▶ What is required: From the first line of the data through the line containing "Route ahead: (the", return each line exactly.

▶ Recorded information:
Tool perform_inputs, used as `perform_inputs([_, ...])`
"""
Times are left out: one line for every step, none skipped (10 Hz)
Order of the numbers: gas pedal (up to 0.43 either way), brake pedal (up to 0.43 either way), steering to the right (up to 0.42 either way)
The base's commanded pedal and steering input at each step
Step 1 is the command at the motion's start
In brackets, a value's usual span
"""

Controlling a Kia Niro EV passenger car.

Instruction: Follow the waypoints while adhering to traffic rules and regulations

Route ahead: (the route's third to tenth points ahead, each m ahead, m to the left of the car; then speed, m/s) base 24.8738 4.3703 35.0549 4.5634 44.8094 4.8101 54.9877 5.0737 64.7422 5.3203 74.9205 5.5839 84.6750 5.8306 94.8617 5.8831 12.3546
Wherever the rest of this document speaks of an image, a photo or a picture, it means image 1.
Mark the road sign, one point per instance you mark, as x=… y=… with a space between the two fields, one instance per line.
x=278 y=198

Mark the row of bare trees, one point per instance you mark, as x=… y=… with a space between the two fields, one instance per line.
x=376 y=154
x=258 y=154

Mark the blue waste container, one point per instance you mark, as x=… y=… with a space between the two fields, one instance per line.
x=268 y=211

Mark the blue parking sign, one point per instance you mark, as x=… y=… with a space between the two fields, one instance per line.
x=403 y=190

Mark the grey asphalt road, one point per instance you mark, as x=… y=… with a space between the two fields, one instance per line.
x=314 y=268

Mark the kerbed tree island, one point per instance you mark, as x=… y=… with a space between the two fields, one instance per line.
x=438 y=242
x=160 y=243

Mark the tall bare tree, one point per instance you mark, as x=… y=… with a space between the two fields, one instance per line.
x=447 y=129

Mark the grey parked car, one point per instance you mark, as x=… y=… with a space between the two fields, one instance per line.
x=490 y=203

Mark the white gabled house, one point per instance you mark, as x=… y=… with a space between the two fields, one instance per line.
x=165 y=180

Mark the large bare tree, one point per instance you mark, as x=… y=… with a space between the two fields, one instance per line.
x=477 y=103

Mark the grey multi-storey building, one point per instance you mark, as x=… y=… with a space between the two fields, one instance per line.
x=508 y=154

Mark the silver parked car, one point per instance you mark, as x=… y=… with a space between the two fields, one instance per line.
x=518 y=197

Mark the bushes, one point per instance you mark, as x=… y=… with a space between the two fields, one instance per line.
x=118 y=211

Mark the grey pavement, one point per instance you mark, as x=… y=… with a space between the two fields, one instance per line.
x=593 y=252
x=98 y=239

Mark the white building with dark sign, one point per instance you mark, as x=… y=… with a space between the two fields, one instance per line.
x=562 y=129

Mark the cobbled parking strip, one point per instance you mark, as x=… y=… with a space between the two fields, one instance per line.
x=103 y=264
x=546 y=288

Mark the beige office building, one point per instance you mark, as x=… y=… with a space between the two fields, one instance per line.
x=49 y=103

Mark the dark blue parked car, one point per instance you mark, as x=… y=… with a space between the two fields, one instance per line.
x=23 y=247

▶ Expected answer:
Tool perform_inputs, used as `perform_inputs([_, ...])`
"""
Times are left out: one line for every step, none skipped (10 Hz)
Order of the numbers: gas pedal (up to 0.43 either way), brake pedal (up to 0.43 either way), steering to the right (up to 0.42 either way)
The base's commanded pedal and steering input at each step
Step 1 is the command at the motion's start
In brackets, a value's usual span
"""

Controlling a Kia Niro EV passenger car.

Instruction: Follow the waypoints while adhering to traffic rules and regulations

Route ahead: (the route's third to tenth points ahead, each m ahead, m to the left of the car; then speed, m/s) base 24.8738 4.3703 35.0549 4.5634 44.8094 4.8101 54.9877 5.0737 64.7422 5.3203 74.9205 5.5839 84.6750 5.8306 94.8617 5.8831 12.3546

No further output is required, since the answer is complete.